Name Type Description
plotly.graph_objs._figure.Figure or None An interactive Plotly bar chart if interactive=True. Otherwise, prints a message and returns None.

See Also

plot_queue_size : Plot the size of queues for events over time.

Notes

This method relies on self.get_event_duration_stat to compute the chosen statistic for each event pair.

Examples

>>> event_pairs = [
...     {"label": "Start to End", "first_event": "start", "second_event": "end"},
...     {"label": "Check to Approve", "first_event": "check", "second_event": "approve"},
... ]
>>> fig = obj.plot_metric_bar(event_pairs, what="mean")
>>> fig.show()

plot_queue_size

logging.TrialLogger.plot_queue_size(
    event_list,
    limit_duration,
    every_x_time_units=1,
    interactive=True,
    show_all_runs=True,
    shared_y_axis=True,
    **kwargs,
)

Plot the size of one or more queues over time across simulation runs.
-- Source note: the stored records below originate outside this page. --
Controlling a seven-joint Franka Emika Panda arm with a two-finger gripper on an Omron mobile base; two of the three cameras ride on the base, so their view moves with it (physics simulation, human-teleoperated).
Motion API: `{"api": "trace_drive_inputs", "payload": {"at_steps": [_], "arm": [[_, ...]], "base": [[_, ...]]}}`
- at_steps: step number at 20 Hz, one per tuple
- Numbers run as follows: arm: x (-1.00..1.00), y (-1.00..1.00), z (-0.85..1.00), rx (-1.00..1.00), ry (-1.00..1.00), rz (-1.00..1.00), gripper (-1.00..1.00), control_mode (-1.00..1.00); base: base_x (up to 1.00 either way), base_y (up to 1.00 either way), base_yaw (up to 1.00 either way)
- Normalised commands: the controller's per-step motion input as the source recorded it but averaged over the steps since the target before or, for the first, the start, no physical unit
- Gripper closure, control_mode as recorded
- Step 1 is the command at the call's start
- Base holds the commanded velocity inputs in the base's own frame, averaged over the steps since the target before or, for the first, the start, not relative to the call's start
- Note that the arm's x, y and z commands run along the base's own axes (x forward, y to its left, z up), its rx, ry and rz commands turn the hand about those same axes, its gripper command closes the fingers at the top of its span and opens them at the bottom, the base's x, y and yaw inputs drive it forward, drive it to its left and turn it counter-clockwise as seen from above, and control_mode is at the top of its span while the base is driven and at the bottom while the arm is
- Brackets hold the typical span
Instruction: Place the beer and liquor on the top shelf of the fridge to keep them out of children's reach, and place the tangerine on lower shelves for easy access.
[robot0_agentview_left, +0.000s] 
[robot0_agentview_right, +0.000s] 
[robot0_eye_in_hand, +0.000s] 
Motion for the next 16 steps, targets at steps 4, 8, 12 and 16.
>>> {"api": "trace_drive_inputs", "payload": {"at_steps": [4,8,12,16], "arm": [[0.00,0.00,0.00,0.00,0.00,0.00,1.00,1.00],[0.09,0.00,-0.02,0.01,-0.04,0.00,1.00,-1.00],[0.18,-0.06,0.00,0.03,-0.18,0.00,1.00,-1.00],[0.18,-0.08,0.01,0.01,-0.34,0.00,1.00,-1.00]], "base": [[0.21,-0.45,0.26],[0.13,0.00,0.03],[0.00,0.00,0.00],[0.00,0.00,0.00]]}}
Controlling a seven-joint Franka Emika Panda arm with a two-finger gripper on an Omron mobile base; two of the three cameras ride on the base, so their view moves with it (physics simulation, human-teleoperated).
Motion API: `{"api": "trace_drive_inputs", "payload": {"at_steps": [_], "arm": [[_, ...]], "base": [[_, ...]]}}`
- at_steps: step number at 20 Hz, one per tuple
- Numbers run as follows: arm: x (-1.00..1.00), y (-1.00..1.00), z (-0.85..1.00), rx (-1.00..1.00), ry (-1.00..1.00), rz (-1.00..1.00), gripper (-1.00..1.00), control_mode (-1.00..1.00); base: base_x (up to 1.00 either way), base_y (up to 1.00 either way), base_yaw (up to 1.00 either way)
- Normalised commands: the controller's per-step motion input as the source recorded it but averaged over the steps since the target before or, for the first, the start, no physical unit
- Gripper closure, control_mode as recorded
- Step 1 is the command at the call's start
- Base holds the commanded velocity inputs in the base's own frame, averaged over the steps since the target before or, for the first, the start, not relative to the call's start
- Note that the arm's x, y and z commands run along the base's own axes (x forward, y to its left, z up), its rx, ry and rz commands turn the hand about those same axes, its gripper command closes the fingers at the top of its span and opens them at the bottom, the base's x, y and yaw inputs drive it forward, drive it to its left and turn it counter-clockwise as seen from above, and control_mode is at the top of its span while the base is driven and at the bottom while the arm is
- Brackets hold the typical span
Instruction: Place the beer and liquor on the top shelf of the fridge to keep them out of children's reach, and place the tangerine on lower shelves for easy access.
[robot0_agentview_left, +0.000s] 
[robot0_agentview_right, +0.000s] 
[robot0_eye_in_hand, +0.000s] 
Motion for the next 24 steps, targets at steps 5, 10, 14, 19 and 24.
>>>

This function processes logged simulation events, computes queue sizes for specified event types, and visualizes the results. If multiple runs are available, individual trajectories and/or their mean are shown. Currently, only interactive Plotly-based plotting is supported.

Parameters

Name Type Description Default
event_list list of str List of event types (e.g., "queue_enter", "queue_exit") to include in the plot. required
limit_duration int or float Maximum simulation duration (time units) to include in the plot. required
every_x_time_units int Time granularity for snapshots. Larger values aggregate queue size over coarser time intervals. 1
interactive bool If True, generates an interactive Plotly figure. Static plotting is not currently implemented. True
show_all_runs bool If True, plots all runs with semi-transparent lines and overlays the mean trajectory. If False, only the mean trajectory is plotted. True
**kwargs Additional keyword arguments passed to plotly.express.line. {}

Returns

Name Type Description
fig plotly.graph_objects.Figure Interactive Plotly figure containing the queue size plot.

Notes

  • When multiple event types are specified, they are faceted in separate panels if show_all_runs=False.
  • The function relies on reshape_for_animations to transform raw event logs into a time-indexed format suitable for plotting.
  • If interactive=False, no plot is returned and a message is printed instead.

See Also

reshape_for_animations : Helper function for snapshotting simulation logs.

Examples

>>> sim.plot_queue_size(
...     event_list=["queue_enter", "queue_exit"],
...     limit_duration=500,
...     every_x_time_units=5,
...     show_all_runs=True
... )
<plotly.graph_objs._figure.Figure>

summary

logging.TrialLogger.summary()

Summarize the trial logs.

Returns

Name Type Description
dict Dictionary with summary information: - "number_of_runs" : int The number of runs currently stored.

to_dataframe

logging.TrialLogger.to_dataframe()

Return the full trial data as a single concatenated DataFrame.

Returns

Name Type Description
pandas.DataFrame A dataframe containing all events from all runs.